El Gremio de Hoteles de Barcelona ha hecho público este martes que lleva desde 2012 trabajando con las administraciones para luchar contra la “competencia desleal” que ejercen los propietarios de pisos turísticos ilegales.

Según ha declarado a Metrópoli Abierta el presidente del Gremio de Hoteles de Barcelona (GHB), Manel Casals, a finales de 2012 la entidad presionó a las administraciones para que actuaran contra los pisos turísticos ilegales. Viendo que no reaccionaban pusieron a personal del propio gremio a buscar por Internet pisos turísticos. El problema entonces era la laxitud de la ley, pues cuando se realizaban inspecciones los propietarios tenían la opción de regularizarse.

Desde 2012 han denunciado ante el Ayuntamiento de Barcelona 1.961 pisos turísticos ilegales y 53 embarcaciones que se ofrecen como alojamientos por días. Barcos que están principalmente en el Port Olímpic.

A partir de los hechos descubiertos en el supuesto piso ilegal de la calle Princesa 22, vinculada al polémico activista de Twitter Mark Serra, y una vez agotada la vía administrativa, el Gremio de Hoteles de Barcelona estudia emprender acciones legales contra los gestores y propietarios de esta red de 12 pisos ilegales. El GHB considera que estas prácticas no son exclusivas de este caso, sino que son habituales en los miles de pisos ilegales que aún operan en Barcelona.

Las cifras del GHB sitúan en más de 10.000 el número de pisos turísticos ilegales en Barcelona, que ofrecen unas 40.000 plazas.
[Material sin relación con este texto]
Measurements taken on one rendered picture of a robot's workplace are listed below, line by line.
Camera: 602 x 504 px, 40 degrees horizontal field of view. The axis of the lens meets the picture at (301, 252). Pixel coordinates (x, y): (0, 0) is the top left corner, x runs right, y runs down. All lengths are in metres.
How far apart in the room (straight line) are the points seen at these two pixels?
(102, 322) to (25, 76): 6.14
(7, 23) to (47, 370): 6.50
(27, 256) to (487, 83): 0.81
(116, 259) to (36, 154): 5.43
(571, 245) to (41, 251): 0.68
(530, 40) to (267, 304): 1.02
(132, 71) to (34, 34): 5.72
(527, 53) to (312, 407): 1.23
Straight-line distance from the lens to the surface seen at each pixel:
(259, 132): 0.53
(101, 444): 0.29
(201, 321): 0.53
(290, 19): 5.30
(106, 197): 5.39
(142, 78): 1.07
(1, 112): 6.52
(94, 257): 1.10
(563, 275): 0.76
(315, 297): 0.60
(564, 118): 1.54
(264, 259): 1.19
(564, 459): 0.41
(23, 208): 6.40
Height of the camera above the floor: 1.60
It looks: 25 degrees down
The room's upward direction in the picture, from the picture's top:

Los hoteles consideran que se trata de competencia desleal y un fraude fiscal a gran escala.

“Dan una muy mala imagen a los turistas que nos visitan, forzándolos a ser cómplices ocultando su ilegalidad”, se ha quejado Casals, quien también lamenta que "esta actividad ilegal supone una estafa para la sociedad, ya que los propietarios de estos pisos no pagan impuestos y expulsan a los vecinos de los barrios de la ciudad

TRABAJO DE INVESTIGACIÓN

El GHB tuvo desde finales de 2012 al verano de 2015 a dos trabajadores investigando en los principales portales de alojamientos turísticos la existencia de pisos que no estuvieran registrados. Al principio se dedicaban a comparar los anuncios de Internet con los datos del registro y si no había constancia de ellos se denunciaban a las administraciones.

Según Casals, los portales de Internet fueron aprendiendo a evitar estas denuncias y lo que hacían era ocultar la dirección exacta de los pisos hasta el día anterior de la reserva, una vez ya estaba confirmada y pagada. De esta manera complicaban el trabajo de denuncia.

Entonces, el peso de las denuncias se trasladó a los vecinos, que son quienes tenían conocimiento de dónde se encontraban los pisos turísticos ilegales. El Gremio participaba en una mesa de trabajo con el Ayuntamiento en la que trataban estas denuncias y se les informaba del porcentaje de denuncias que acababan en sanción.

A partir del verano de 2015, cuando el Ayuntamiento de Barcelona dedicó más recursos a perseguir esas prácticas, la labor del Gremio se limitó a supervisar.